May16, 2016
GLEN ARGAN
WESTERN CATHOLIC REPORTER

In my last two articles, I argued that Jesus is portrayed in Matthew's Gospel as a firm adherent of the Jewish Law while Luke presents Jesus as primarily concerned with outreach to sinners, the blind and other marginalized people.

On that basis, one might expect Matthew to be less hostile to the Pharisees - the purported great followers of the Law - than was Luke. In fact, the opposite is the case.

Matthew has Jesus launch an extended vitriolic attack on the Pharisees who had clearly set out to destroy him. Luke, while not a fan of the Pharisees, presents them in a more nuanced way.

Jesus' main attack on the Pharisees in Matthew comes in chapter 23 which, curiously, is addressed not to the Pharisees themselves, but "to the crowds and to his disciples" (23.1). The parallel account in Luke (11.37-12.12) is less hostile and is spoken directly to a Pharisee.

Matthew, it appears, is less concerned with bringing the Pharisees to repentance than with those in his own Church who might imitate their behaviour. "Nor are you to be called instructors," he has Jesus tell his listeners, "for you have one instructor, the Messiah" (23.10).

Jesus' complaints about the Pharisees in the two Gospels are similar: They do good deeds in order to be seen by others and they are hypocrites, that is, people whose conduct is self-determined, not determined by God.

For Matthew, the Pharisees directly lead people away from God by their emphasis on external behaviour and even on trivialities. They are called "descendants of those who murdered the prophets" and denounced as "You snakes, you brood of vipers" (23.31, 33).

The Pharisees themselves go so far as to mock Jesus as he dies on the cross (27.41-43).

In Luke, Jesus is not so vehement, but the Pharisees are also taken to task for being lovers of money.

However, they are not implicated, in Luke's Gospel, with Jesus' suffering and death. As well, Jesus joins the Pharisees for several meals, a sure sign of his openness to communion with them. In the Acts of the Apostles, also written by Luke, Peter and John are defended by the Pharisee Gamaliel (5.33-39), and when Paul is hauled before the council, it is some Pharisees who say, "We find nothing wrong with this man" (23.9).

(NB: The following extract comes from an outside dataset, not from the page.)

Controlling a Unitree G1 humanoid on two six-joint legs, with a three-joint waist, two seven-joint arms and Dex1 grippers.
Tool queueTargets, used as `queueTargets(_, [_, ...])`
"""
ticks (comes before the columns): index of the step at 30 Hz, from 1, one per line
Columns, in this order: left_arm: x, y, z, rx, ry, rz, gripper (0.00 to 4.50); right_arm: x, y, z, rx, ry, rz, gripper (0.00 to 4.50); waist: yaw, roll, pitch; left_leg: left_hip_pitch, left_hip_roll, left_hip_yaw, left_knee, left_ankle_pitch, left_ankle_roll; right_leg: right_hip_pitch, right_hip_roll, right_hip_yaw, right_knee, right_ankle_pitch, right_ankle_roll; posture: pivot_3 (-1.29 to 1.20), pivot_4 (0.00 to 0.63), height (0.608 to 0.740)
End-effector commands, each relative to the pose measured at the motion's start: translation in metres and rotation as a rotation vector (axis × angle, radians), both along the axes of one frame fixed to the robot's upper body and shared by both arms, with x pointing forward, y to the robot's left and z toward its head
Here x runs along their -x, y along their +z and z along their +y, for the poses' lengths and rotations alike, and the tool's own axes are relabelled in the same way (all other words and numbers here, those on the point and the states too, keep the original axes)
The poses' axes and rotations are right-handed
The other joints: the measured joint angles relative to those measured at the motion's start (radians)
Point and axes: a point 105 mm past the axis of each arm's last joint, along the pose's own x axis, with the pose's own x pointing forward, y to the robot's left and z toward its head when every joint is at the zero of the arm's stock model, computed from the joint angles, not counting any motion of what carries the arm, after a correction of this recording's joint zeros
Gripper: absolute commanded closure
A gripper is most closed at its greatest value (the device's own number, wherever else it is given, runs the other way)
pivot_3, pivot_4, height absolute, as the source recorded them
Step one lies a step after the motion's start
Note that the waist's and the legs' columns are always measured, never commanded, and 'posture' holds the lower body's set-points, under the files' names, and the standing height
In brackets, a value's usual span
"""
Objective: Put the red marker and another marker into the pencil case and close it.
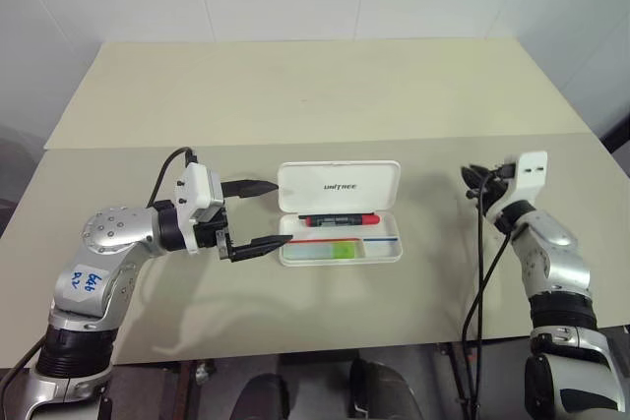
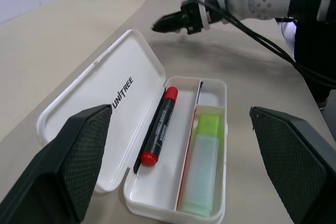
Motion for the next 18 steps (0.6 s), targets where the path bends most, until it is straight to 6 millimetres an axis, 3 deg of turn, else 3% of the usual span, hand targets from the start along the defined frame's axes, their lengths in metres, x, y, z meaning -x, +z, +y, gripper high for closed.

For Luke, the Pharisees are not Jesus' prime enemies, and he sees hope for their repentance. Their chief sin - and it is a big one - is that they failed to recognize the urgency of the invitation that Jesus offered them. They pay lip service to the importance of the messianic banquet; they don't realize that they are in the midst of it (14.15-24).

Luke likely sees the Pharisees as figures from time of Jesus who were not so important when he was writing his Gospel decades later. Matthew, however, sees pharisaism as an abiding reality which must be challenged.

GOD'S INSPIRED WORD

Christians today do not have to choose between Luke's and Matthew's Gospels; both are part of the Bible and are God's inspired word. Luke's account of the Pharisees, however, does have the merit of not feeding the anti-Semitism which for many centuries was so strong in the Church.

What does all this tell us about Jesus?

It underlines that each Gospel portrays Jesus differently. The Matthean Jesus has harder edges, is more ready to denounce those who go astray. He was more Jewish than the Lukan Jesus for his insistence on the centrality of the Mosaic Law and his insistence that one should not only follow the Law in its externals, but also develop the inner dispositions that the Law implies.

HOLDS DOOR OPEN

Luke, in contrast, presents Jesus as the one who always holds a door open to conversion. His community is a broad one; no one is to be excluded.

Jesus has a special place for sinners, the poor, the sick and those otherwise marginalized, and he expects his followers to reach out in similar fashion. In particular, he sees the love of money as the root of evil, as the barrier to recognizing God's presence in our midst.

The point is not to choose one picture of Jesus over the others, but to see him from different perspectives. No one Gospel portrayal is complete in itself. Jesus outstrips our limited viewpoints. But by learning who he is through the eyes of the four evangelists, one can come to a greater knowledge of who Jesus is.